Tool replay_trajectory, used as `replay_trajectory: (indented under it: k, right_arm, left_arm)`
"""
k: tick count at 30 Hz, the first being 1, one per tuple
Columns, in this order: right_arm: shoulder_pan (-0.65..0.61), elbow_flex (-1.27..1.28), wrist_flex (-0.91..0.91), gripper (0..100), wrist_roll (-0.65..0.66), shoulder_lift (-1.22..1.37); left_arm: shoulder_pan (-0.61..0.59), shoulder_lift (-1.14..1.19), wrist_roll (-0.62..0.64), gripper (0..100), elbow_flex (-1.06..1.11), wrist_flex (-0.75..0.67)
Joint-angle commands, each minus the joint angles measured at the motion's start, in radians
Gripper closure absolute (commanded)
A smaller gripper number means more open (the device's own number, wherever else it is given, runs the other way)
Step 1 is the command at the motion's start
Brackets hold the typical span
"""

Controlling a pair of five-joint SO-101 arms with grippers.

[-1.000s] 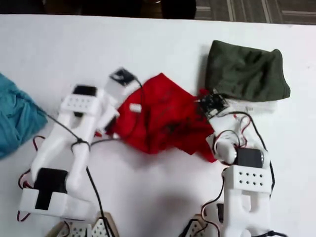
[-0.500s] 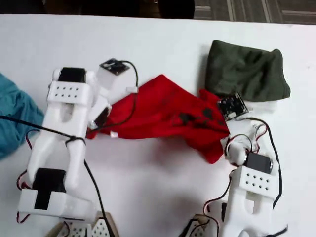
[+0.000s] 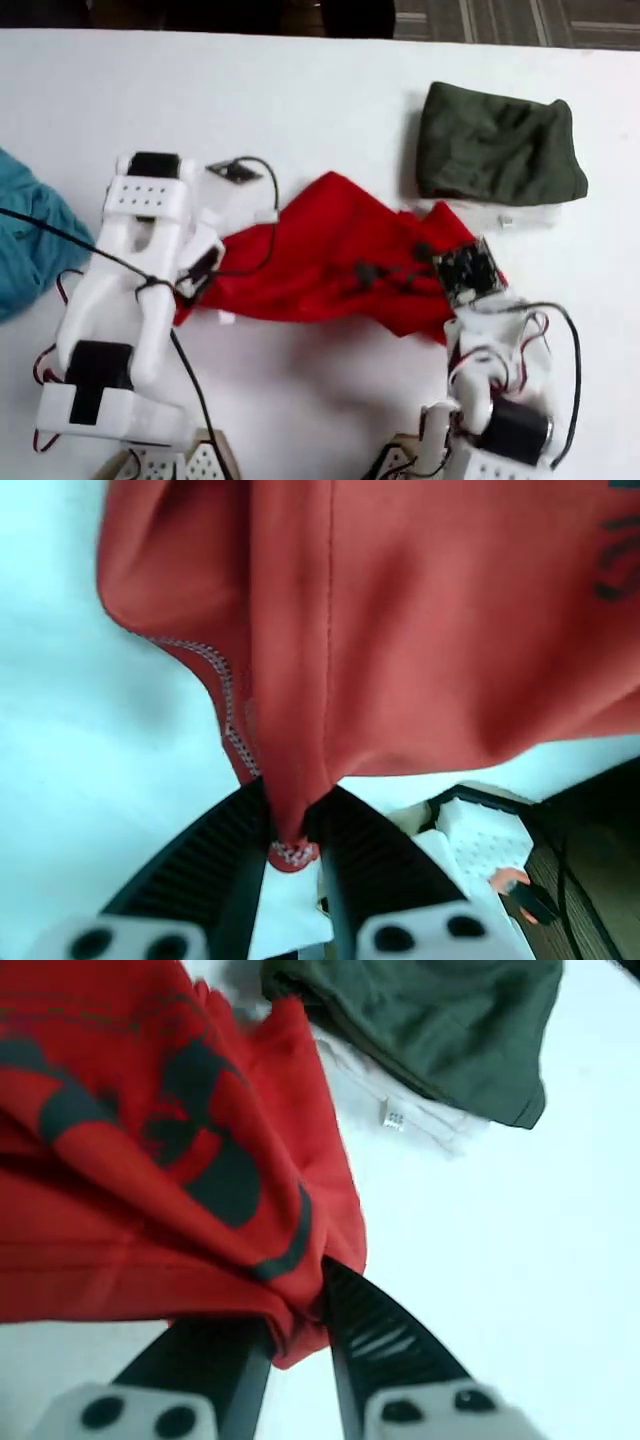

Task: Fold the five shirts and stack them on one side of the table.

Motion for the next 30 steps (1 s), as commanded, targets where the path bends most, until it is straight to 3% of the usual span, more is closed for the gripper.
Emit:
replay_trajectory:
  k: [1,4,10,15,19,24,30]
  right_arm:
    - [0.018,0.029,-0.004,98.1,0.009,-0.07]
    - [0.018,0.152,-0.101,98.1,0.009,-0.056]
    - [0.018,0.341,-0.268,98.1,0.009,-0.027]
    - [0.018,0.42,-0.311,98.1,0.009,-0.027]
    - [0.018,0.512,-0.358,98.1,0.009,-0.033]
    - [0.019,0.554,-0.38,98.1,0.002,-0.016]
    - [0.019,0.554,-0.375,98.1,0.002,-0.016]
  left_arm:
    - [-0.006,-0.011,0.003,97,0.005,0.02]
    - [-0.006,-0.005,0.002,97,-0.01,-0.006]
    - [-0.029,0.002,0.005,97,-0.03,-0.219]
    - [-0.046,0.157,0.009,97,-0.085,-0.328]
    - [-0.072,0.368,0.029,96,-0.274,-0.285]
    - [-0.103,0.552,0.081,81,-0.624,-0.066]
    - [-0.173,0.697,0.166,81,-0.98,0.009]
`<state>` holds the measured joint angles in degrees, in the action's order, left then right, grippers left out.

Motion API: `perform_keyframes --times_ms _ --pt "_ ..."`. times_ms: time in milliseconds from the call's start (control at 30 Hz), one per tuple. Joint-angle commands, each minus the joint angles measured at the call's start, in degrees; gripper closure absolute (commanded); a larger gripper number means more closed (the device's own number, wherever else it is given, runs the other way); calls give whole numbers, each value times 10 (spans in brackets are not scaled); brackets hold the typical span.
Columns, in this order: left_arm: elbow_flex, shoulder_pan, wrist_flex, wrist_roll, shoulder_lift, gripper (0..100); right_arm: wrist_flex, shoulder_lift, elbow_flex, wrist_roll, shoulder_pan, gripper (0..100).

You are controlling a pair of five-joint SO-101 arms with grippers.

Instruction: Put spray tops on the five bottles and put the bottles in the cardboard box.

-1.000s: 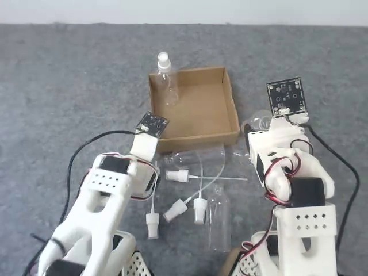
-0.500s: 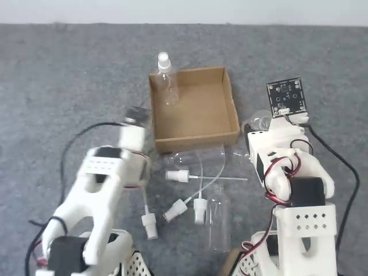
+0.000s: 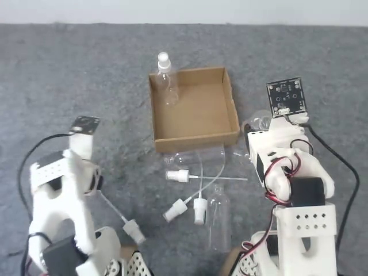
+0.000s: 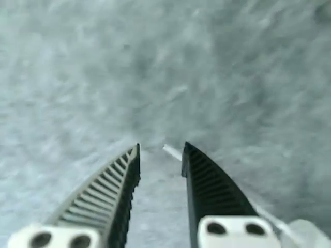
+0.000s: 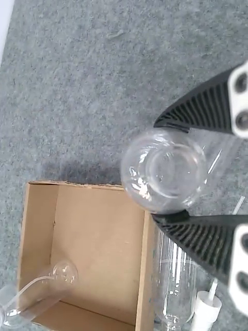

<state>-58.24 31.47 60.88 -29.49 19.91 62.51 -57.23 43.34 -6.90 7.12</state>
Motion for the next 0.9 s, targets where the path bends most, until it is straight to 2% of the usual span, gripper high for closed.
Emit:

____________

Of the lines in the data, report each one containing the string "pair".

Controlling a pair of five-joint SO-101 arms with grippers.
You are controlling a pair of five-joint SO-101 arms with grippers.

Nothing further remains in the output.